• TASK DESCRIPTION
Copy every line of the records that includes the word "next".

[Opening DATA FOR ANALYSIS section]

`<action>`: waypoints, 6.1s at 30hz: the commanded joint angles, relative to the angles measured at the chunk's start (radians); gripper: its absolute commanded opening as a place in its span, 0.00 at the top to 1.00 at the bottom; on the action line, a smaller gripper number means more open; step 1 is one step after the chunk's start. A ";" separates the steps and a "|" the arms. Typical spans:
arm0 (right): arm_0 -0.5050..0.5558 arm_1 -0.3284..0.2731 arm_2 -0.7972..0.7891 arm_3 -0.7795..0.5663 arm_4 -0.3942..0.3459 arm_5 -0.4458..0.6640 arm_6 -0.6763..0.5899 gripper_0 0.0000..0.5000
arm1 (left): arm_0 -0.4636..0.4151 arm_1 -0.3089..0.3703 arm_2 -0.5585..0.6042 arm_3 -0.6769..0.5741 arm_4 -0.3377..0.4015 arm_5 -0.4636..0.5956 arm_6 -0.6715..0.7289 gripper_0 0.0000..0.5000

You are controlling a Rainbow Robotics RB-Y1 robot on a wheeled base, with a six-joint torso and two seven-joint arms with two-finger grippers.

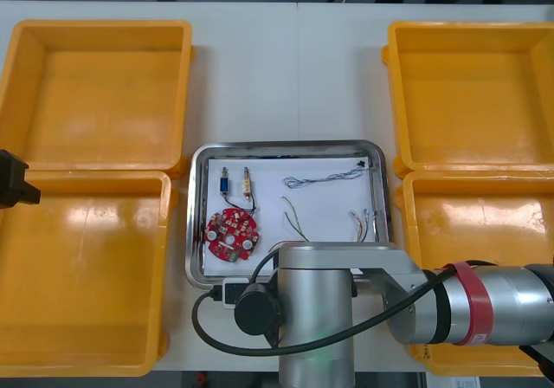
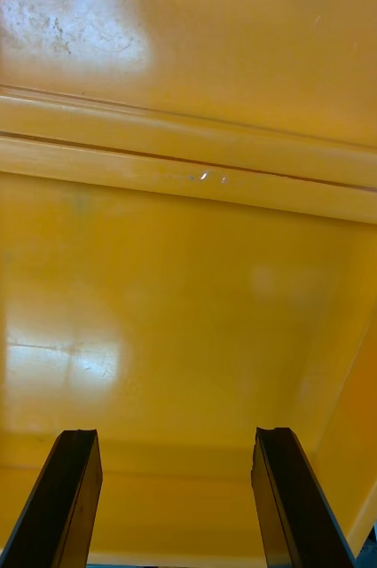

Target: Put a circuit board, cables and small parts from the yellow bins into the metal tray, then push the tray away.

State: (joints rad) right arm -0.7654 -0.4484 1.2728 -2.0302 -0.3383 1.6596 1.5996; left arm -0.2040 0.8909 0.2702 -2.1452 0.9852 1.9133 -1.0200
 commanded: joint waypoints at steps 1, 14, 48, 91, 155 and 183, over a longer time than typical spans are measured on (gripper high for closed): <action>0.014 0.033 0.008 -0.010 0.013 -0.011 0.022 0.00 | 0.015 0.045 0.029 -0.028 -0.008 0.007 -0.088 0.00; 0.014 0.059 0.008 0.041 0.027 -0.020 0.022 0.00 | 0.015 0.045 0.029 -0.028 -0.008 0.007 -0.088 0.00; -0.003 0.045 0.060 0.044 0.128 -0.024 0.006 1.00 | 0.015 0.045 0.029 -0.028 -0.008 0.007 -0.088 0.00; -0.287 -0.006 0.039 0.220 0.114 -0.116 0.011 1.00 | 0.015 0.045 0.029 -0.028 -0.008 0.007 -0.088 0.00; -0.534 0.000 0.039 0.674 0.005 -0.572 0.022 1.00 | 0.015 0.045 0.029 -0.028 -0.008 0.007 -0.088 0.00; -0.565 0.000 -0.016 0.651 -0.110 -0.526 0.046 0.00 | 0.015 0.045 0.029 -0.028 -0.008 0.007 -0.088 0.00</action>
State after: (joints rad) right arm -1.2754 -0.4392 1.3119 -1.3360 -0.4192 1.0817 1.5997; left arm -0.2040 0.8910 0.2702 -2.1456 0.9852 1.9133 -1.0201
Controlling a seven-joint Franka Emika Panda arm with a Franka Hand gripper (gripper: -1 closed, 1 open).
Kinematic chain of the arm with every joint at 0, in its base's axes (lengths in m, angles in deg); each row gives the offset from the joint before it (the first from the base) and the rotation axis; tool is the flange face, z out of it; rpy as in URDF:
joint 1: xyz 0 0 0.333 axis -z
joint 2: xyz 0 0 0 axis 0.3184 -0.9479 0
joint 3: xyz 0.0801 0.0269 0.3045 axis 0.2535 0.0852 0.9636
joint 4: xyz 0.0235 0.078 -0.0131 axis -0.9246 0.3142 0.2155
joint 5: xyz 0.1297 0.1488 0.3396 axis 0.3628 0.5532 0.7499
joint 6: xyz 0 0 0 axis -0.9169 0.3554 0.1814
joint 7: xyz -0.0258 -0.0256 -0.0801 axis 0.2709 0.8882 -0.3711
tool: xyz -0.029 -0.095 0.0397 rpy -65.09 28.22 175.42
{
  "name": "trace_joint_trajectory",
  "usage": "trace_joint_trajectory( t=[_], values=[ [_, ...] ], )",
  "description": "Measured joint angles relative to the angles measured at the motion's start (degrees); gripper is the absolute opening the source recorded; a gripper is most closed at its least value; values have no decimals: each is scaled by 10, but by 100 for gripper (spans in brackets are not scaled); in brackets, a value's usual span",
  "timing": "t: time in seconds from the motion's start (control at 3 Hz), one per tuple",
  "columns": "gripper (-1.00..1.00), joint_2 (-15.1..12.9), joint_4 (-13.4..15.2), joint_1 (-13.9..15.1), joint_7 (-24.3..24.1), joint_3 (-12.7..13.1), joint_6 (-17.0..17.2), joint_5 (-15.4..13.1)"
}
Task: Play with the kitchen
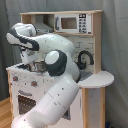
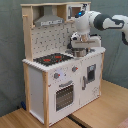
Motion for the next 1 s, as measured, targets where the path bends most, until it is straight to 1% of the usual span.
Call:
trace_joint_trajectory(
  t=[0.33,0.67,1.0],
  values=[
    [-100,-8,30,47,0,20,-13,0],
    [-100,-18,63,106,1,44,-31,-2],
    [-100,-29,87,155,1,67,-48,-3]
  ],
)
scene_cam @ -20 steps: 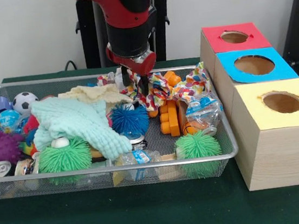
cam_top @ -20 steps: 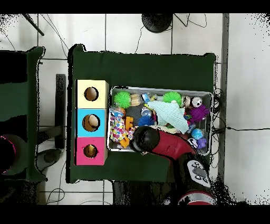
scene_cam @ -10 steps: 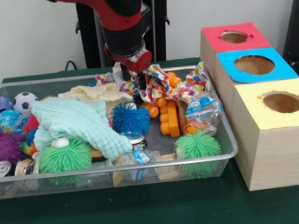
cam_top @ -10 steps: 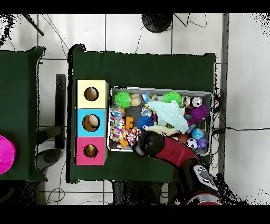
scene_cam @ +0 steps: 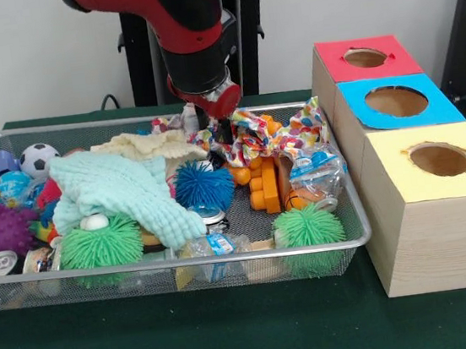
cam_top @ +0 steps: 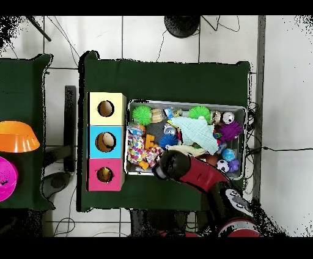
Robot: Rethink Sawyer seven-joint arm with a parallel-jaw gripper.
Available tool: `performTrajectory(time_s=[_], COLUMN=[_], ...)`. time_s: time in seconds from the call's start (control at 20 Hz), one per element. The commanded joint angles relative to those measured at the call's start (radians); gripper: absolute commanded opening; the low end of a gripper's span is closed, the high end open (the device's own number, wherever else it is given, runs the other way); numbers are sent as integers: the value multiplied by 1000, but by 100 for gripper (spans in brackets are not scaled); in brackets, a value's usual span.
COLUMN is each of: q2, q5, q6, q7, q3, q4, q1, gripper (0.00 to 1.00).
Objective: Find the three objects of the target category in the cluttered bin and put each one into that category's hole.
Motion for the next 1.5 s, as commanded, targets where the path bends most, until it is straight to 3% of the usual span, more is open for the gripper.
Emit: performTrajectory(time_s=[0.05, 0.4, 0.55, 0.85, 0.95, 1.25, 1.5], q2=[201, 204, 156, 48, 16, -36, -89], q5=[-51, -89, -65, -87, -100, -219, -261], q6=[-268, -202, -87, 73, 80, 117, 257], q7=[103, 71, 89, 19, 7, -127, -182], q3=[62, -2, -40, -86, -99, -88, -51], q4=[-16, -87, -113, -206, -235, -350, -389], q1=[-1, 27, 51, 53, 56, 33, -1], gripper=[0, 0, 0, 0, 0, 0, 0])
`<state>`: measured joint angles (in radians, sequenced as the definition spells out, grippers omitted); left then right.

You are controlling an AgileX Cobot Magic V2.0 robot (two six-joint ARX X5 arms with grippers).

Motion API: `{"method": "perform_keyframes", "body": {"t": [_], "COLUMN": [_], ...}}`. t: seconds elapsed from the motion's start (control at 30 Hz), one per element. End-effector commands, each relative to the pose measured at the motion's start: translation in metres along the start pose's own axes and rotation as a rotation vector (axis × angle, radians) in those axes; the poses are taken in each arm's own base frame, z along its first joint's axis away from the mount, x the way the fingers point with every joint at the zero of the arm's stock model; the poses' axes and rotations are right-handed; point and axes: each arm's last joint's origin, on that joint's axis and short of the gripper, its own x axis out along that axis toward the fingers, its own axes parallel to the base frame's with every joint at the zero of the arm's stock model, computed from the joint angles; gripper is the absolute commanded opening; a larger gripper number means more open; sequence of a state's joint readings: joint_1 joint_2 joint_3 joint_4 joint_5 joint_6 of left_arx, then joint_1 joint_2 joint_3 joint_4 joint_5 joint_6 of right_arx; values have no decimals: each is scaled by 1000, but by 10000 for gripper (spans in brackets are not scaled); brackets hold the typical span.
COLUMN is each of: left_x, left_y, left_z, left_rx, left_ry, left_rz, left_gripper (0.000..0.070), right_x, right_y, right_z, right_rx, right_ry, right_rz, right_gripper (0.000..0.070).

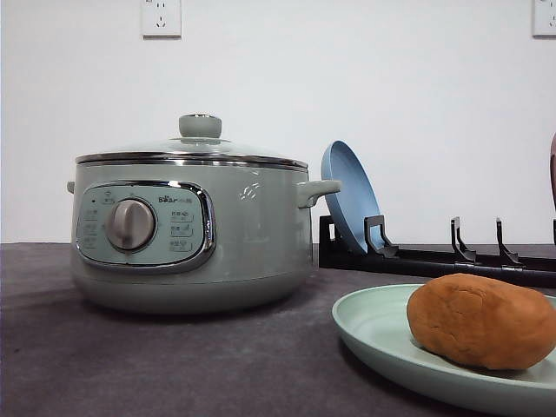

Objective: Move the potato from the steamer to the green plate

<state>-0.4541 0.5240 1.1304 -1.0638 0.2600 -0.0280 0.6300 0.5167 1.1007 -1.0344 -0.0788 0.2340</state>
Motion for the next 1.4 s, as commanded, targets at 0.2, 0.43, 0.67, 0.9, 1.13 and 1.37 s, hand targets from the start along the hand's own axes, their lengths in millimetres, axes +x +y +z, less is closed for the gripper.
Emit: {"method": "perform_keyframes", "body": {"t": [0.2,0.43,0.67,0.9,1.13,1.37], "left_x": [0,-1,-1,9,54,90], "left_y": [0,0,0,5,36,62], "left_z": [2,2,2,-1,-45,-121], "left_rx": [-8,-8,-8,-27,-51,-60], "left_ry": [-3,-4,-4,-22,-198,-270], "left_rz": [-4,-4,-4,42,222,382], "left_gripper": [0,0,0,0,0,0], "right_x": [-2,-2,-2,-2,-2,-2], "right_y": [1,1,1,1,1,1], "right_z": [3,3,3,3,3,3], "right_rx": [-15,-15,-15,-15,-15,-15], "right_ry": [-14,-14,-14,-14,-14,-14], "right_rz": [11,11,11,11,11,11], "right_gripper": [19,19,19,19,19,19]}}
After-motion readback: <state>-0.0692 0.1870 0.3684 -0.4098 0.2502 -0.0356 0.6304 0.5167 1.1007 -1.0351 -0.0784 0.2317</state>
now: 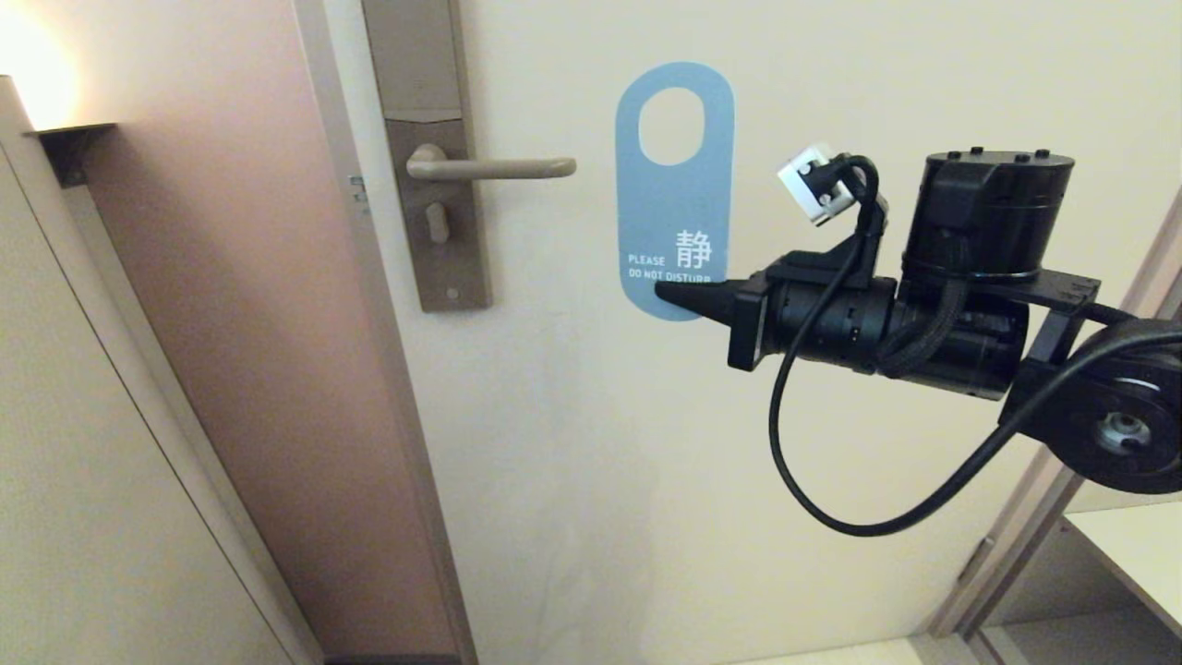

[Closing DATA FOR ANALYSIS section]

• ANSWER BOX
Motion for the next 1 s, as measured, targets where the path bends most, until it is straight to 1% of the usual span.
Motion for the next 1.5 s, as commanded, targets where the path bends most, until it is straight to 3% of the usual span, more is open for the gripper.
Motion for the next 1.4 s, as commanded, targets at 0.2, 0.43, 0.67, 0.9, 1.13 and 1.37 s, hand targets from the start along the hand's own axes, their lengths in millimetres, axes +x +y +z, less is closed for the gripper.

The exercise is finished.